En outre, durant son doctorat, Frédéric Oprenyeszk a réalisé une année supplémentaire pour devenir Maitre d’expériences en science des animaux de laboratoire. « Ce certificat donne l’accès à l’expérimentation animale aux chercheurs. Cette formation m’a appris les différents aspects éthiques, légaux, et techniques en la matière ». Une compétence qu’il a pu mettre à profit avec le projet MIBREAST. Un projet qui l’a tout de suite séduit. « J’appréciais son interdisciplinarité. Avec MIBREAST, le monde des ingénieurs et le monde médical doivent collaborer. De plus, c’est réellement de la recherche appliquée où l’on s’intéresse, avant tout, au bien-être de la patiente ».

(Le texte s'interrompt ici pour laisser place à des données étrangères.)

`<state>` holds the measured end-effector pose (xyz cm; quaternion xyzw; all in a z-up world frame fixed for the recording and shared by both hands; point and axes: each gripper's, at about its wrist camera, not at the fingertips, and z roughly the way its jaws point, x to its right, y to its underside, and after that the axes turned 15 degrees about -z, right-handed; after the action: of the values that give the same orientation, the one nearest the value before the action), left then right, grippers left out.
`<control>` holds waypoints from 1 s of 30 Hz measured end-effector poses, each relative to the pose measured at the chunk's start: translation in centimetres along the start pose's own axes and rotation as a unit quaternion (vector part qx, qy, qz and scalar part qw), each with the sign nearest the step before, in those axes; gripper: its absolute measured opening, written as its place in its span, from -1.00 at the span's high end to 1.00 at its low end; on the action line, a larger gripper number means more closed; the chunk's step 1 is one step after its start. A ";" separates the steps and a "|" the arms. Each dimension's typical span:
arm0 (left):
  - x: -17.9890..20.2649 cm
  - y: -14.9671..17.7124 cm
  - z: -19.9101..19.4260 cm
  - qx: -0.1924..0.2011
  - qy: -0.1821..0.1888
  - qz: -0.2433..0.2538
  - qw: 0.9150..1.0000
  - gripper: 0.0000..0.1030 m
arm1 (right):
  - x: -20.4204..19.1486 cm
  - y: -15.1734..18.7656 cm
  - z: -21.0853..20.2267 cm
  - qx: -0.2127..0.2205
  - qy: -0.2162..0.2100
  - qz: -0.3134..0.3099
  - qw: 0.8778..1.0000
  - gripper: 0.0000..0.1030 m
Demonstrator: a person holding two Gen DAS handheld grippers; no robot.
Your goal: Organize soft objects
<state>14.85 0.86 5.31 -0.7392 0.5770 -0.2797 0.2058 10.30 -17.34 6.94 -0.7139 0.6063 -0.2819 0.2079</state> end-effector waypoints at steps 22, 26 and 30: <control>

Une chirurgie moins lourde et plus naturelle

Actuellement, deux techniques sont utilisées dans le cadre de la reconstruction mammaire. Tout d’abord, la pose d’une prothèse en silicone. Une intervention rapide avec un rendu immédiat qui peut néanmoins présenter des effets secondaires. En effet, dans certains cas, le corps réagira à ce corps étranger en formant une coque autour de l’implant. Le sein se retrouvera alors figé tant au niveau de la forme que lors du touché. L’autre technique ? Celle dite des lambeaux. Elle consiste à prélever un morceau de tissu du dos ou du ventre qui sera implanté au niveau de la poitrine pour reconstruire le sein. Mais même s’il s’agit d’une intervention plus naturelle, elle comporte plusieurs désagréments. En effet, il s’agit d’une chirurgie lourde et mutilante avec une récupération assez longue pour les patientes.  Avec MIBREAST, le chercheur et son équipe espèrent donc pouvoir développer une méthode qui allie les avantages de ces deux chirurgies, en réduisant leurs inconvénients.